# Acidulated Malt



## Stuster (23/11/06)

As suggested by neonmeate, to avoid taking the Witbier thread off topic, I've started this thread. I have some acidulated malt which I bought primarily to adjust mash pH. However, I'm also interested in using it to make some sour beers (probably witbiers and Berliner weisse). I've included the last couple of posts on this topic from the other thread. From neonmeate's experiences, it seems it won't work too well, but I wanted to know if others had used acidulated malt for either of these uses and what your experiences were?



neonmeate said:


> Stuster said:
> 
> 
> > Well, a little digging has resulted in a quote from Wes Smith, here, to the effect that the sourness from acidulated malt definitely will not carry over into the finished beer. However, weyermann themselves say that this malt is perfect for achieving the sour character of beers like Berliner Weisse, here. Anybody care to comment on that? Wes? Seth? Anybody?
> ...


----------



## Kai (23/11/06)

Add enough and it would have noticeable effect on sourness, I'm sure.

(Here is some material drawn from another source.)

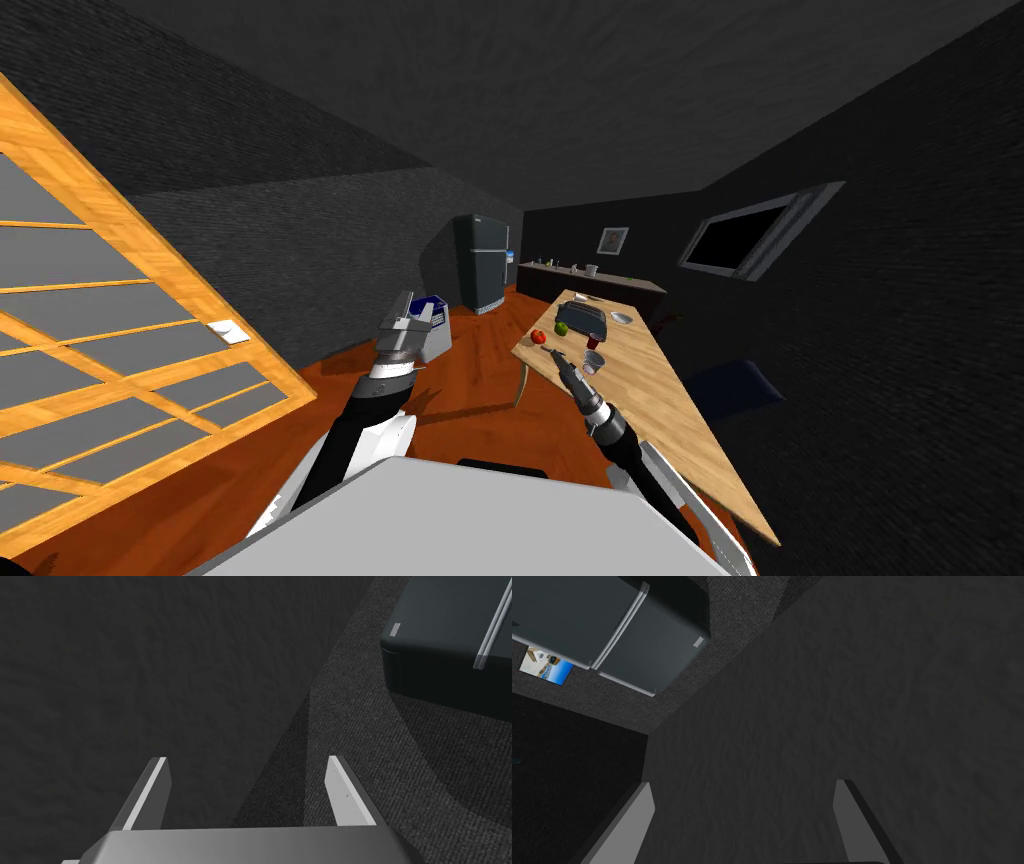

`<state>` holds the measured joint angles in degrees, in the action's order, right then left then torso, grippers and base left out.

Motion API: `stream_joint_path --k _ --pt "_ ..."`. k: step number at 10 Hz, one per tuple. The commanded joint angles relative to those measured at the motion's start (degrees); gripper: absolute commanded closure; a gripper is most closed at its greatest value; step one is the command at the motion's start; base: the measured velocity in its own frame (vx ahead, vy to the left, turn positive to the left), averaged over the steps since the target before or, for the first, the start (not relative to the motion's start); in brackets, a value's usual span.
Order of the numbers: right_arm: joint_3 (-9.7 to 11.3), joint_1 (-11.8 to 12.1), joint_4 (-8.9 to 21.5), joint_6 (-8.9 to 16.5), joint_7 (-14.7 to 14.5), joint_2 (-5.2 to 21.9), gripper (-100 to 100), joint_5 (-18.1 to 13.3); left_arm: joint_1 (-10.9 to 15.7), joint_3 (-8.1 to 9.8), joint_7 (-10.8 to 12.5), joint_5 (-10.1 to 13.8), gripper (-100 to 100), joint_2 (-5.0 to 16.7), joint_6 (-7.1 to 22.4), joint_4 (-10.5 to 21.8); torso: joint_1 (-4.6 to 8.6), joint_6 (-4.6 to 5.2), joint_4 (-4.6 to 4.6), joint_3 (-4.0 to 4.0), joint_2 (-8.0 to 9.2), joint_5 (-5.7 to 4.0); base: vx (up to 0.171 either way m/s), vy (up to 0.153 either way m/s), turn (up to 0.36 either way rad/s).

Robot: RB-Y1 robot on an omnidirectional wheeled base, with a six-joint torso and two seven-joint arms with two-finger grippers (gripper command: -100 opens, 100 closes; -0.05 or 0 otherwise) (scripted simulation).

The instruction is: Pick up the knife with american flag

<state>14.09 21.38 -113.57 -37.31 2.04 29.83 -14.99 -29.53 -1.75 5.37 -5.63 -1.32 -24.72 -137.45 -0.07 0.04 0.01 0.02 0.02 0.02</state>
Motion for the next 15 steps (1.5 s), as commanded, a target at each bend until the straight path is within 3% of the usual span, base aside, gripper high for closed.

I use it occasionally in lighter coloured beers, usually 3-5%. However, I do so out of habit more than any real impression of it having an effect.


----------



## Weizguy (23/11/06)

Stu,

I've used it in a Czech pils, and in the Berlinisch weisse recipe (see link), and in a weizen recently.

I don't think that it contributed a lot, and would prefer to perform a sour mash to get some "real" lacto in there, as the recipe requires. As you can read in the Berliner recipe, I needed to add extra lactic acid, as the sourness was too light.

If anyone wants to contrive an experiment, I'll see what I can do in my brewery to make it happen. maybe a series of the same experiment across the country?

Testify!

Seth out


----------



## newguy (23/11/06)

I have used it in the past to adjust mash pH, but don't anymore. I use liquid lactic acid for pH adjustments instead.

The most I ever used was about 5%, primarily in weizens. Not enough to taste sourness in the finished product, but if you used more than that (20%+ for a wild guess), I'm sure you'd be able to taste some sourness in the finished beer.


----------